La route du Big Bend Ranch SP longe encore la frontière et les décors abandonnés du Far West défilent devant nous. Les barrages et les camionnettes blanches se multiplient, et nous commençons à avoir hâte de quitter ce coin de pays.
Nous nous rendons jusqu'au Guadelupe Montains NP. Nous sommes accueillis par le vent. Pas d'électricité, pas de douche, mais une vue superbe, de très beaux sentiers et une multitude de
hikers de tous les âges.
On trouve ici la plus haute montagne du Texas. En haut, il y a une pyramide en stainless qui était jadis un point de repère pour le courrier par avion. Inutile de vous dire que nous n'avons pas été voir...
Après une petite randonnée en montagne, juste assez haut pour prendre des photos, nous sommes allés faire dodo...

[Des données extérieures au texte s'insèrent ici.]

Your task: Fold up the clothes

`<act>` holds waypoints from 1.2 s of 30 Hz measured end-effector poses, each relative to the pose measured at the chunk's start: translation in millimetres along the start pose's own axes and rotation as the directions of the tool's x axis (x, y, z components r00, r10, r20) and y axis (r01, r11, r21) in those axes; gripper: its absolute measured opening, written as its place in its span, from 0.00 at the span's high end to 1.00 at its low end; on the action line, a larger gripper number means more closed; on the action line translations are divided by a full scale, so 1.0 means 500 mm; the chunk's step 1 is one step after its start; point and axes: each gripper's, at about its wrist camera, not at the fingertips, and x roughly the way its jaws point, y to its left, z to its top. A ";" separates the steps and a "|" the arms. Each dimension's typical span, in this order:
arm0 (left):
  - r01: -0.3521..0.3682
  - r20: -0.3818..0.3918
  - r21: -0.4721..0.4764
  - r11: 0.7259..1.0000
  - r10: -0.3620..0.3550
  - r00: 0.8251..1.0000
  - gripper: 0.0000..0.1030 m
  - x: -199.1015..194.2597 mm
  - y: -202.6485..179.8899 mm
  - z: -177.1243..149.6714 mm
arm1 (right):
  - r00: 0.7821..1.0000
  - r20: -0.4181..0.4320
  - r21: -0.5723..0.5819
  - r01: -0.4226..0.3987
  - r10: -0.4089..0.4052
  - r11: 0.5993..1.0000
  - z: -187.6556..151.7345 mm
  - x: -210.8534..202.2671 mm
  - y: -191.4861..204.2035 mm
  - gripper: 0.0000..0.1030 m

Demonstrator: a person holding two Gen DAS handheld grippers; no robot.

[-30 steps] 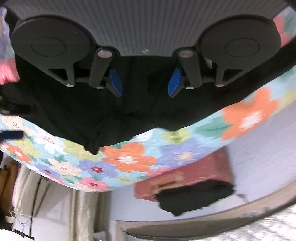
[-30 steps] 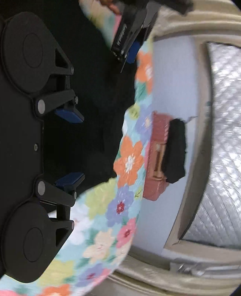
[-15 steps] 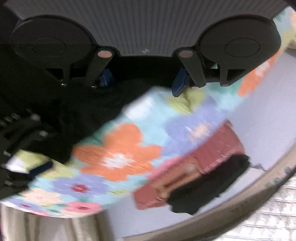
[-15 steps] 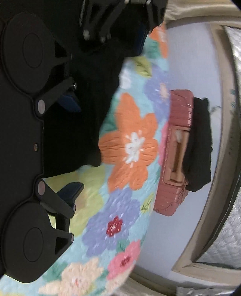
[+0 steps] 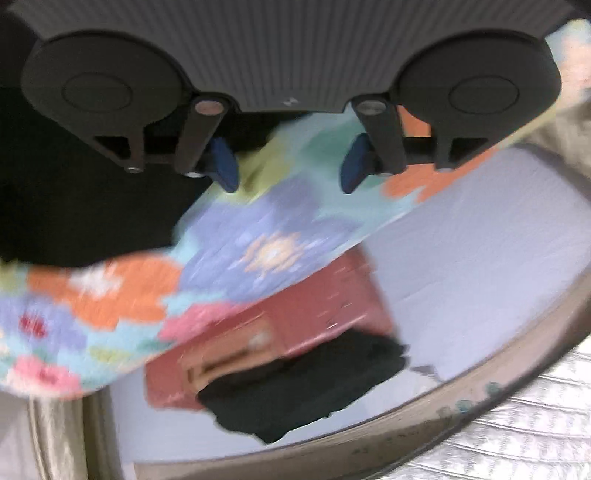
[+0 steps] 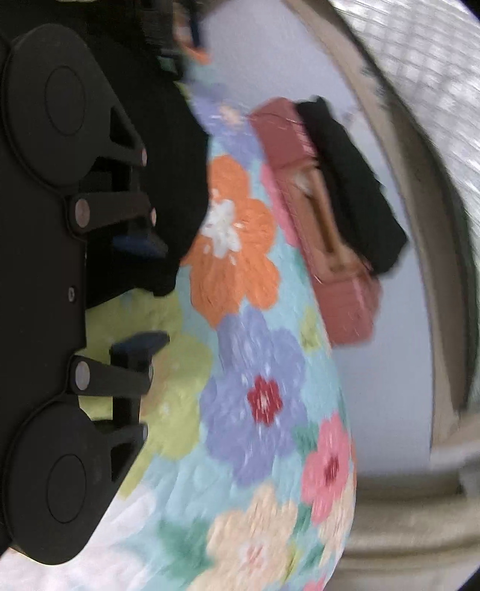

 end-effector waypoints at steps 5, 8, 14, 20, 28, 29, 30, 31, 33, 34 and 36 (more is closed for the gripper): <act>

Carlsbad Caverns NP, New Mexico
3 mai - Leasburg Dam SP, New Mexico
La nuit était fraîche, mais le vent ne nous a pas quittés, si bien que la van s'est fait brasser toute la nuit et nous aussi par la même occasion! Rien pour nous aider à rattraper le sommeil perdu au cours des dernières nuits.
Ce n'est pas grave, il y a trop de choses à voir et nous ne négligerons rien pour visiter les USA en profondeur. Nous quittons le plus haut sommet du Texas pour nous rendre dans les profonds corridors souterrains de Carlsbad Caverns, 100 km plus loin, 800 pieds sous terre.
Ça prend une minute pour descendre en ascenseur, une vitesse semblable à l'ascenseur de l'Empire State Building.
Pour rester dans les plus plus plus, nous atterrissons, ou sous-atterrissons, dans la
plusse grande chambre souterraine en Amérique. Stalactites, stalagmites, popcorn, draperies, etc., avouons que c'est assez impressionnant. Il y a même un restaurant et une boutique-cadeaux...
Après cette visite, nous revenons sur nos pas pour passer à El Paso pour le changement d'huile. Finalement, nous passons tout droit et nous nous rendons à Las Cruces, une ville bien sympathique avec un super garage Toyota. Nous y passons plus de temps que souhaité et nous décidons de rester dans le coin pour la nuit.
Le State Park le plus près est à 50km au Nord. Il y fait très chaud, encore, mais nous y avons électricité, eau et douche. En prime, une palapa, style Nouveau-Mexique en adobe, pour nous protéger du soleil.
Un petit souper vite fait et on va se coucher en même temps que le soleil.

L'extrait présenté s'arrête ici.